▶ PROBLEM STATEMENT:
Gather all lines in the records below that include the word "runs".

BEGIN INPUT FOR THIS TASK

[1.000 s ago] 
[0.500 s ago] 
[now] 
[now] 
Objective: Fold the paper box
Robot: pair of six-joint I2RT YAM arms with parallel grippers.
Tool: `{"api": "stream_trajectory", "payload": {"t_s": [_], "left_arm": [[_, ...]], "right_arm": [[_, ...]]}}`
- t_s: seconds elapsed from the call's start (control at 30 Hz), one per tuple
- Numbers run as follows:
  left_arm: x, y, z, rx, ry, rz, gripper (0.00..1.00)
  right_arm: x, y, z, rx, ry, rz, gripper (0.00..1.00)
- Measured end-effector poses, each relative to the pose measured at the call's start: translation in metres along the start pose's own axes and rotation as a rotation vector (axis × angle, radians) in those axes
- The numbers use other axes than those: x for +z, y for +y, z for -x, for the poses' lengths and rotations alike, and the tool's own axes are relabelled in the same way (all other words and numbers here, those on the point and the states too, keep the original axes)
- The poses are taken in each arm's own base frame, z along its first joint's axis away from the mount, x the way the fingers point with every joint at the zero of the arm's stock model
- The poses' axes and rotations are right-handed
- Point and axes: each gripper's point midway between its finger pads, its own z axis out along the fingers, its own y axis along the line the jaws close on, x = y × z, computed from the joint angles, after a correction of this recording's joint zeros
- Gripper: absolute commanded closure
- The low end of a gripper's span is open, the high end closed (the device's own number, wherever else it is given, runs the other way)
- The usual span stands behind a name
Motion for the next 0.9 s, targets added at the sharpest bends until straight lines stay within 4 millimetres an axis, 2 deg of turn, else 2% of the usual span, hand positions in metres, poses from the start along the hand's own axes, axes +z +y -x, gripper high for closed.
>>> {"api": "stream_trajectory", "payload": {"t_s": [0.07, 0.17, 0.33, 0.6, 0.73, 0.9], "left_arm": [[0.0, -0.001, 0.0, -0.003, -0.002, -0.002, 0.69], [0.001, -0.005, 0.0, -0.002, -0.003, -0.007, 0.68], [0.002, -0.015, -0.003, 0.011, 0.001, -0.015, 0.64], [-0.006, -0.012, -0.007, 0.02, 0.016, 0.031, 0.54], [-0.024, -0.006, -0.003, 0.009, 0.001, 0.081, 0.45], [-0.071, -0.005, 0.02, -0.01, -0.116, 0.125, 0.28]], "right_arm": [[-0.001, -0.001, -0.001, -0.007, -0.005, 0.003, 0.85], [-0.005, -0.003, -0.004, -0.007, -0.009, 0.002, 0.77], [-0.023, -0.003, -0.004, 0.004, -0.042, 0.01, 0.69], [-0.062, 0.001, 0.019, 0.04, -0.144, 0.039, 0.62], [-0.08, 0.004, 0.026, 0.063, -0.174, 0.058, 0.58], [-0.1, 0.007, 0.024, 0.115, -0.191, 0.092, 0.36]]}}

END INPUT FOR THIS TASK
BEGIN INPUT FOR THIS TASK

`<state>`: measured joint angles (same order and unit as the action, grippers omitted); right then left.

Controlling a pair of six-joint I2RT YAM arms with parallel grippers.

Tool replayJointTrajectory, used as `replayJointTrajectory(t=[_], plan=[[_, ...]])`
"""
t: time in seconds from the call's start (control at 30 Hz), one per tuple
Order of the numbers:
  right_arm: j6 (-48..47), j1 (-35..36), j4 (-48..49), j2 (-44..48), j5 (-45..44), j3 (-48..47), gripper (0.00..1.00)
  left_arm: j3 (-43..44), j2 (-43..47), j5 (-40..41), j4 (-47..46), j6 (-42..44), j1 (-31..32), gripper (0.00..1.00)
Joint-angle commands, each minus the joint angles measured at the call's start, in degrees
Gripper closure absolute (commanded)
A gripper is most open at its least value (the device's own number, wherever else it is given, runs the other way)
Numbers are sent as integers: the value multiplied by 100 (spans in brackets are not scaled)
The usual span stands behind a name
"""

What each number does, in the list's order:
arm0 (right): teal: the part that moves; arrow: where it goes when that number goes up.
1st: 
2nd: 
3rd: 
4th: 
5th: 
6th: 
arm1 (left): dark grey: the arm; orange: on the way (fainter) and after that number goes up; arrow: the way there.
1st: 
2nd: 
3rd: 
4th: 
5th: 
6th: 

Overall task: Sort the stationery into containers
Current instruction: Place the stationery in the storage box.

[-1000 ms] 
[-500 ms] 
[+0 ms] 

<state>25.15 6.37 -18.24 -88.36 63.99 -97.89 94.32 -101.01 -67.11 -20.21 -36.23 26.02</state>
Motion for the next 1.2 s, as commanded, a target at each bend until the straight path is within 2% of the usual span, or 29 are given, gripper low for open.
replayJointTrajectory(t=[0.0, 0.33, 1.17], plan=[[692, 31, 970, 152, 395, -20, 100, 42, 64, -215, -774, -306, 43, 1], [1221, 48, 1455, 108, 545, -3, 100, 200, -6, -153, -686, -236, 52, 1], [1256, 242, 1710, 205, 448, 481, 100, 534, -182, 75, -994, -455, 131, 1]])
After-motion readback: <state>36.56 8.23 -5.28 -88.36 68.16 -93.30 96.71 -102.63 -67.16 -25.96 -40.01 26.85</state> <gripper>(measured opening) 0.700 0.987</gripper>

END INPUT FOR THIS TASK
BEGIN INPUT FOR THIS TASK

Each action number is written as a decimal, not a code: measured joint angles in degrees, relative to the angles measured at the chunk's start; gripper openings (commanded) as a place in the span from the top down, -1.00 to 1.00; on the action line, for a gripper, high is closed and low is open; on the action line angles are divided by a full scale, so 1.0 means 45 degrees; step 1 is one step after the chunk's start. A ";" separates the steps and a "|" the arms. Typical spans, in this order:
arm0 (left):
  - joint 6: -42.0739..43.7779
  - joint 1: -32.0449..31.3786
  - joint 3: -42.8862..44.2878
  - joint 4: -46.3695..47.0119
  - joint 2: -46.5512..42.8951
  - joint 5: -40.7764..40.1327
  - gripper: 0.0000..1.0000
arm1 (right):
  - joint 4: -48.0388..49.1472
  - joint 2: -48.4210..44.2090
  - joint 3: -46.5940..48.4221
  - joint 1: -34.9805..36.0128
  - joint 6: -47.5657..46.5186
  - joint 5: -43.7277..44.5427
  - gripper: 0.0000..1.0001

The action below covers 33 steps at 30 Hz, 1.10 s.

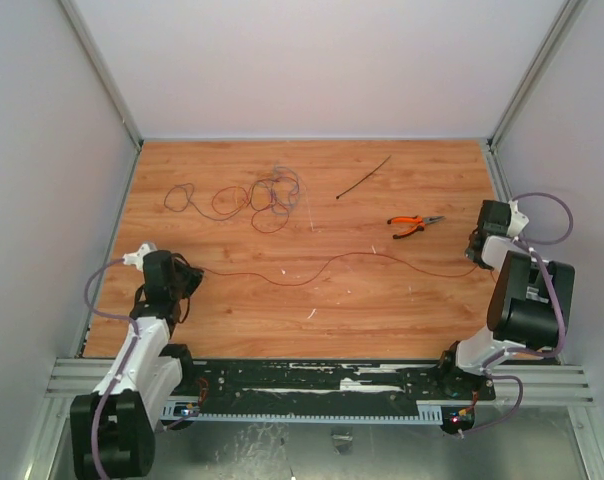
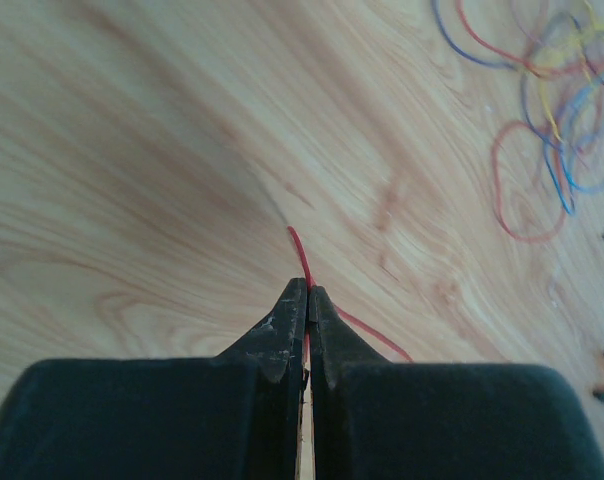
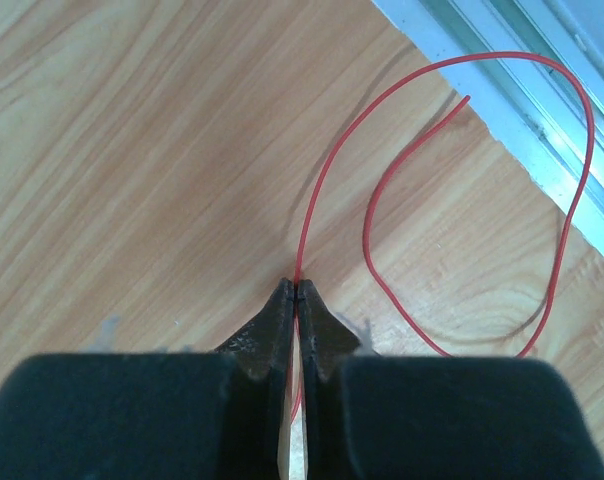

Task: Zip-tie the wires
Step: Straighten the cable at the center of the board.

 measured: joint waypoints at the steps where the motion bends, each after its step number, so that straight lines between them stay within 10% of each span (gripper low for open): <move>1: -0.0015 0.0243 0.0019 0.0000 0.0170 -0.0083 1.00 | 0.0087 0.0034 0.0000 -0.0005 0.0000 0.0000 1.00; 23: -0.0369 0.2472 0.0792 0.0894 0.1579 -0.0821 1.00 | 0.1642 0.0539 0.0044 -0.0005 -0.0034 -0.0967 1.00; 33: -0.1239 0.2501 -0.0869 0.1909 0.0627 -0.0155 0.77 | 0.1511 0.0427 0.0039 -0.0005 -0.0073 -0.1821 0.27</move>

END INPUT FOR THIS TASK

▶ ANSWER SECTION:
- The low end of a gripper's span is open, the high end closed (the device's own number, wherever else it is given, runs the other way)
A gripper is most open at its least value (the device's own number, wherever else it is given, runs the other way)

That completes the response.